Sunday, July 13, 2014

Thought, Wellness, Healing...Mind, Body, Spirit


Compare and contrast the Loving Kindness exercise and the Subtle mind exercise. Explain your experience including the benefits, frustrations etc.

At the start of the Subtle Mind exercise I found it difficult to concentrate on my breath through my chest falls but on the contrary was ease focusing on my breath through my nostrils. I felt an overwhelming sense of anxiety just with trying to center my focus on my breathing instructions. As a result, I was feeling slight frustration because it reminded me of working with my hands on a tedious object that I was unable to handle. I did not experience interruptions of chaotic thoughts outside of my focus because I practiced this exercise while lying in bed with only the white noise of my fan in the background of my headphones as I listened to the speaker’s voice. Again she had a calming tone of voice but disturbed me when she began to speak after the duration of oceanic waves and music that I associated with Native Indians (I don’t know why that is, but I presume because their culture if very absorbed in rituals that involve sounds from nature). The musical ambiance was more calming than the ocean atmosphere because of the soothing flute. The Subtle Mind involves a direct relationship between the breath and the mind, a peaceful breathing, a peaceful mind, a still breath, and a still mind. Stabilization of my mind be establishing a witnessing consciousness was successful through this technique and will involve several attempts to make it a routine. The term subtle covers an array of meanings such as intelligence, understanding, delicate, and ingenious. I know associate my mind with each one of these meanings because the mind is composed of these ideas and much more.

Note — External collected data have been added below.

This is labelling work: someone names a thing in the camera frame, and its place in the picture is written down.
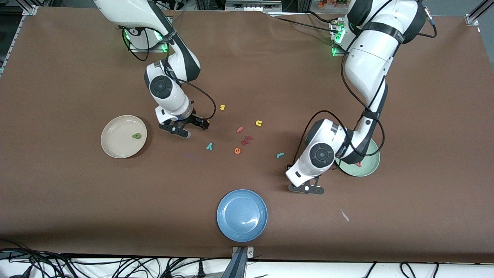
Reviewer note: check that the aluminium frame rail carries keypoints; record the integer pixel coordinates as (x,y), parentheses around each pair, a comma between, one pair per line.
(471,18)
(17,36)

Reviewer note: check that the dark red foam letter k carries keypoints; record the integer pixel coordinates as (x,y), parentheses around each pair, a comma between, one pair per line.
(245,141)

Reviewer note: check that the orange flower decoration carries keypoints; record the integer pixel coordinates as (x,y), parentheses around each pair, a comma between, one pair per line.
(328,4)

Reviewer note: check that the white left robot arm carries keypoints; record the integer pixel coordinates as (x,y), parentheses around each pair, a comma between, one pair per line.
(370,58)

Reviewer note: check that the brown table mat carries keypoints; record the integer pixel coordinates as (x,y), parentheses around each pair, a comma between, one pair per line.
(424,193)

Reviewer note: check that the light green plate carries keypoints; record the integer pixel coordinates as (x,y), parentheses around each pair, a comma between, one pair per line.
(370,166)

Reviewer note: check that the blue plate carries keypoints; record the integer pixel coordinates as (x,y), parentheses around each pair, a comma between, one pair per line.
(242,215)

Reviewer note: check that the black power plug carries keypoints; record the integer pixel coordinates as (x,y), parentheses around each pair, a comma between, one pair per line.
(200,270)

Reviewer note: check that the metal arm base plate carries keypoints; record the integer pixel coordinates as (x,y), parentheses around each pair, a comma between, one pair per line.
(166,44)
(334,53)

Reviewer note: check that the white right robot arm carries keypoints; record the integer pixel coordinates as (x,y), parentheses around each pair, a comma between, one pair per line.
(127,11)

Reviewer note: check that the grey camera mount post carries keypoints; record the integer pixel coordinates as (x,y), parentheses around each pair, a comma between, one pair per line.
(240,266)

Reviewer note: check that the beige plate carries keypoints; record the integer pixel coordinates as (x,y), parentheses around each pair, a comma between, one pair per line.
(119,144)

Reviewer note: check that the green foam letter d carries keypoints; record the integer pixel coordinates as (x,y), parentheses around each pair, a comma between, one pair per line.
(136,136)

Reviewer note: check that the silver metal box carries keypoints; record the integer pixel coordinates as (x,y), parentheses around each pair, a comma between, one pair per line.
(251,5)

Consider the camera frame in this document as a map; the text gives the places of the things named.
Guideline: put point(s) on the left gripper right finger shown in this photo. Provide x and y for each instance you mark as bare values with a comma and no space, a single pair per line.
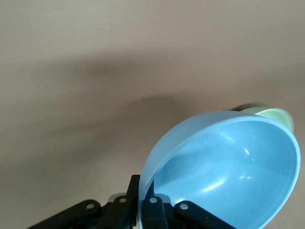
155,214

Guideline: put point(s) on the blue bowl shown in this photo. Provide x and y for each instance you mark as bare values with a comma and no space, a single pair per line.
226,167

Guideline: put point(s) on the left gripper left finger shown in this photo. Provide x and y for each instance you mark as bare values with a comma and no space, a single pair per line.
133,195

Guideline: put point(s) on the brown table cover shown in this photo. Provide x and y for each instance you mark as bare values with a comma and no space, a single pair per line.
71,47

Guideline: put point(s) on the light green bowl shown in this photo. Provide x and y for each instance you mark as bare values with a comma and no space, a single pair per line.
278,117

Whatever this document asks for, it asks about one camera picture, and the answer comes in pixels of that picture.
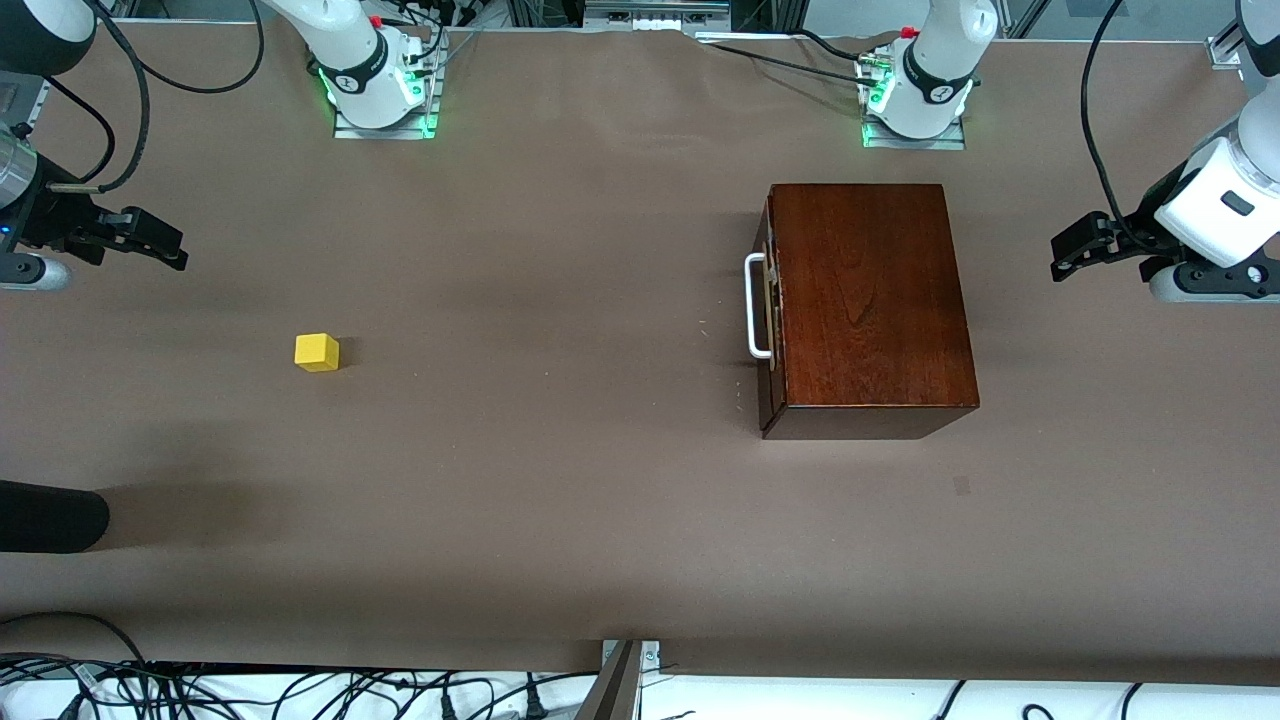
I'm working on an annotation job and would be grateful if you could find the yellow wooden block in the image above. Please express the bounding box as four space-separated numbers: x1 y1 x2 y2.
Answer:
294 333 341 374

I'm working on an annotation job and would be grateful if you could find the dark brown wooden cabinet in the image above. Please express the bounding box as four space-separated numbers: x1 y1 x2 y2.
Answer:
757 183 981 441

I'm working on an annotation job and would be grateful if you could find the black cylinder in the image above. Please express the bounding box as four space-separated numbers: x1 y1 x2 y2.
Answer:
0 480 111 554

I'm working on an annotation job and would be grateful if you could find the brown paper table cover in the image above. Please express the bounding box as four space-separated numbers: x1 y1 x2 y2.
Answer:
0 22 1280 686

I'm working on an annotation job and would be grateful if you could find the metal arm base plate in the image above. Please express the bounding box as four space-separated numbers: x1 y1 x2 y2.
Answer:
333 60 443 141
862 55 969 151

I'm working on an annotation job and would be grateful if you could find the thin black cable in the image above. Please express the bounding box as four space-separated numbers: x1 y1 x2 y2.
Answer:
795 28 906 63

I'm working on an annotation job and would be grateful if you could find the thick black cable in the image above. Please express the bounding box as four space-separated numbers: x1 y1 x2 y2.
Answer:
700 38 869 86

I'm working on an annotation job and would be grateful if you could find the black looped cable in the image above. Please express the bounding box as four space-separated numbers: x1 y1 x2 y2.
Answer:
0 612 151 669

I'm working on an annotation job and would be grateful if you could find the aluminium rail with sockets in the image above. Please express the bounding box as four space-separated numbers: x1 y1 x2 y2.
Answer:
583 0 733 31

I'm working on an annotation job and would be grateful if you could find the metal table bracket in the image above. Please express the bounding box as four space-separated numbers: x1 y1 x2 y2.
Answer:
575 640 661 720

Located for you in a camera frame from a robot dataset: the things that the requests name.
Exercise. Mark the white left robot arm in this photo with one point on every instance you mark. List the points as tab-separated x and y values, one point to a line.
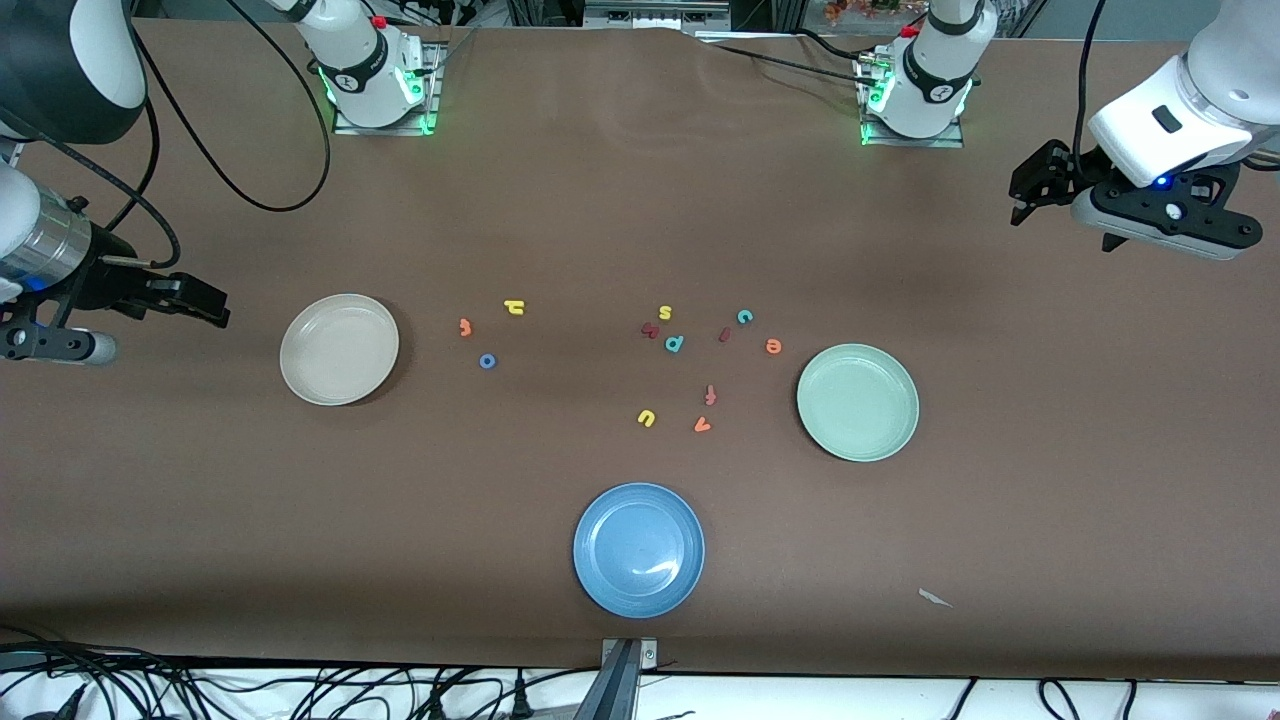
1215	70

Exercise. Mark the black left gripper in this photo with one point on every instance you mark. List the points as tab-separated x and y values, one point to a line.
1066	171

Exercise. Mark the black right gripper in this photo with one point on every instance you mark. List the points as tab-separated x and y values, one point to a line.
108	282

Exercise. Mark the orange leaf decoration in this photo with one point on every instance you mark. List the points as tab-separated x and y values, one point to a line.
860	8

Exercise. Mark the pale green plate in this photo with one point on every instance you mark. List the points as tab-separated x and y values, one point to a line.
858	402

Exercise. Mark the brown table cover sheet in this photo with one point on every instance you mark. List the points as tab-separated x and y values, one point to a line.
600	200

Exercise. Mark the white paper scrap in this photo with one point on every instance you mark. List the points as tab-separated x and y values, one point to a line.
935	598

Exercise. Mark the blue plate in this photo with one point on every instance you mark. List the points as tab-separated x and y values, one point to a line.
638	550

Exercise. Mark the grey power strip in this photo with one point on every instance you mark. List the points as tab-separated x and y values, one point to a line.
655	14

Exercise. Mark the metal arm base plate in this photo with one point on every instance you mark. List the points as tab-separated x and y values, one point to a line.
385	131
910	143

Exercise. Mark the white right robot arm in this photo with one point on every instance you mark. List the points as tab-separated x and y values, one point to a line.
355	45

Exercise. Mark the beige brown plate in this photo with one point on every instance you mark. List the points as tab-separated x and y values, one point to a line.
340	350

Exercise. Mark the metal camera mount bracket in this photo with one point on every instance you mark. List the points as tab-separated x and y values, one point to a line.
648	655

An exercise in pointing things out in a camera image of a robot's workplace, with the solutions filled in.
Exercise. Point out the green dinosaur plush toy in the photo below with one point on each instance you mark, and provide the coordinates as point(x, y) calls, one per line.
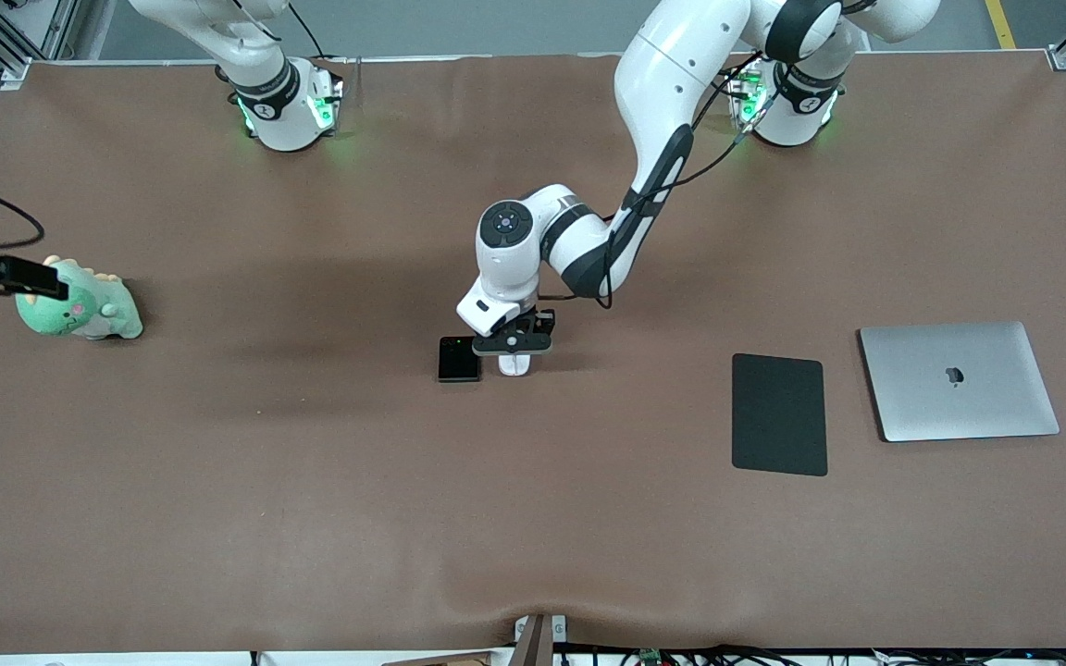
point(98, 314)

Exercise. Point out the silver laptop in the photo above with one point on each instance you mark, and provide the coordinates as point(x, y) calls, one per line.
point(959, 407)

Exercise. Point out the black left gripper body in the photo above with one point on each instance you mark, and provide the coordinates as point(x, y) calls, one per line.
point(543, 323)

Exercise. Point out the brown table cover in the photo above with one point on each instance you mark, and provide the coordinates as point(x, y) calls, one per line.
point(533, 518)

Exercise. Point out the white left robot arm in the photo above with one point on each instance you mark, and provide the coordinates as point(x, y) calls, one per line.
point(672, 83)

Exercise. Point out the black mouse pad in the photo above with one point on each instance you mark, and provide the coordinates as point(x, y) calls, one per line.
point(778, 416)

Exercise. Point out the black phone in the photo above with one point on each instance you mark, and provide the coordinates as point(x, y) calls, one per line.
point(457, 363)

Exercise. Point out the white computer mouse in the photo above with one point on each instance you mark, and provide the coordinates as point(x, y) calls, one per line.
point(514, 365)

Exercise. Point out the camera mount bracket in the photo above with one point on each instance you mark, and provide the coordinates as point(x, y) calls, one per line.
point(538, 643)

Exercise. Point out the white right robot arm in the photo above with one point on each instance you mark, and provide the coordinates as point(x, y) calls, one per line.
point(278, 111)

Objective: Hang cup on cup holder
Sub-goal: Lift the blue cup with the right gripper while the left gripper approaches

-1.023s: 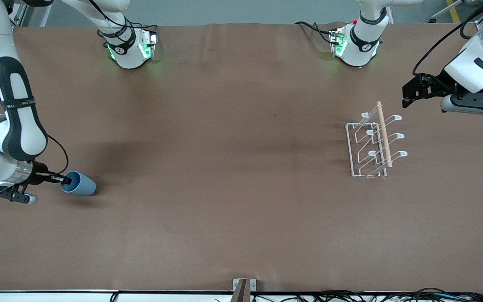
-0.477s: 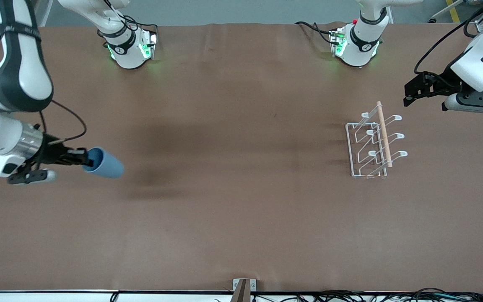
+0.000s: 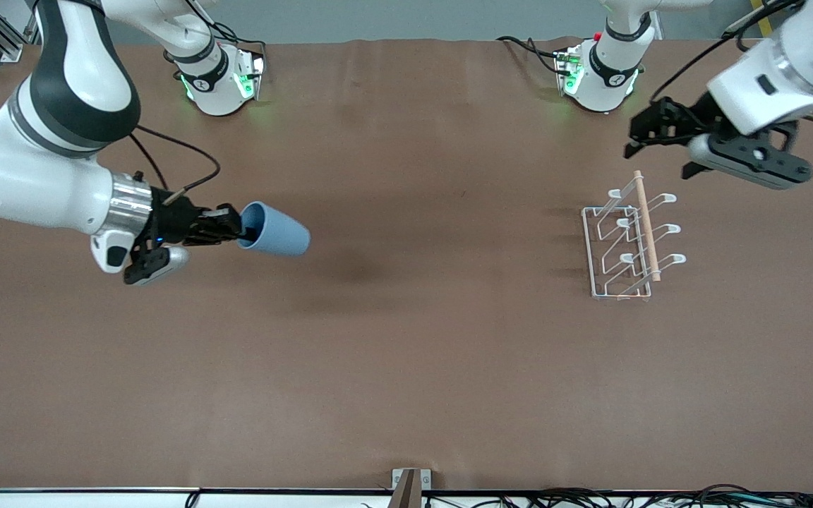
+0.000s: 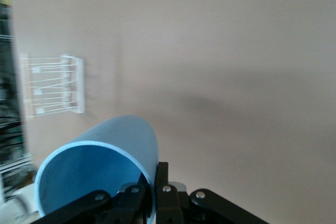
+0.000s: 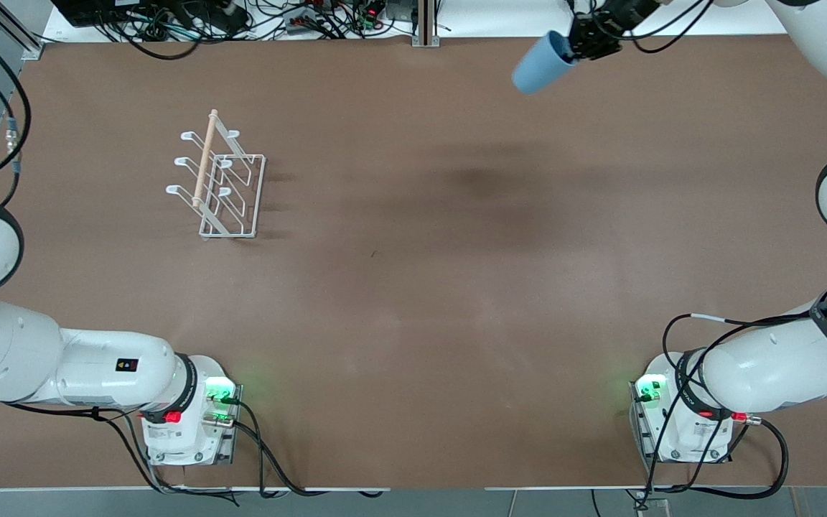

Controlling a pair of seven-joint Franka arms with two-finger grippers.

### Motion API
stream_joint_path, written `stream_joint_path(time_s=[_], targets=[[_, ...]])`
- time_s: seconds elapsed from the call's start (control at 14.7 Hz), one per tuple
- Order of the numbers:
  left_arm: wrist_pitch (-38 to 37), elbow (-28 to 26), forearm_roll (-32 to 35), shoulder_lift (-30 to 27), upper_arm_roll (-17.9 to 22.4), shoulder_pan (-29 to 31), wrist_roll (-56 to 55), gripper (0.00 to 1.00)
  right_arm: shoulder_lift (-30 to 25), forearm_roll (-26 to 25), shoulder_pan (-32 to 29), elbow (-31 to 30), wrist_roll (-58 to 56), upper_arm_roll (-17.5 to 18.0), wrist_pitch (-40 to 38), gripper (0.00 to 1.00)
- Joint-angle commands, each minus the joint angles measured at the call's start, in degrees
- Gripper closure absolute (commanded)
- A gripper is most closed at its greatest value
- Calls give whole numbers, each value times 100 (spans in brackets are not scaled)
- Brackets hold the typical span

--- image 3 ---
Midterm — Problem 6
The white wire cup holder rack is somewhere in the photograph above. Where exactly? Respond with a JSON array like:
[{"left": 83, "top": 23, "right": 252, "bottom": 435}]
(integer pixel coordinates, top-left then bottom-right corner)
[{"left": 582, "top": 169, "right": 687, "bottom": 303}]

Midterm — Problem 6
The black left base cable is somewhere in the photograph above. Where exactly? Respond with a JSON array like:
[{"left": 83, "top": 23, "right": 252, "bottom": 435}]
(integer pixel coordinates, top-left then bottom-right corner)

The Loving-Kindness approach entailed opening my heart and concentrating on someone that I love dearly. Developing a full experience directed me to care and provide affection to myself, my sensations, my loving-kindness, and create spaciousness with ease. This exercise fixated on thoughts, feelings, images, and the observation of each. Similar to the Subtle Mind concept, stillness, peace, and gentleness are the main attractions of the mind. The loving-kindness was interpreted as a natural home with substantial surroundings of straightforward awareness in which mental activity hovers. Loving and kindness are words of comfort and worked towards more of a behavioral thought process that the subtle mind engaged performance of breathing practices.

Discuss the connection of the spiritual wellness to mental and physical wellness. Explain how the connection is manifested in your personal life.

The connection of the spiritual wellness to mental and physical wellness is the evolution of the interchanging from body to mind to spirit. It is a swing in encounters and distinctiveness from the physical domain. It is a transfer that accentuates existence, impulses, and personality to a refined and indescribable mental domain. The mental wellness centers on thoughts, purpose, and centralizes a bond to a refined spiritual domain of recognition, perception, and unity.

As we become stable after psychospiritual development, higher levels of consciousness and enhancement of experience and its subtleties of the mind-body connection, we begin to recognize the aspect of the spiritual body. Broadening the boundaries of the human experience poses the topmost conception of the human body.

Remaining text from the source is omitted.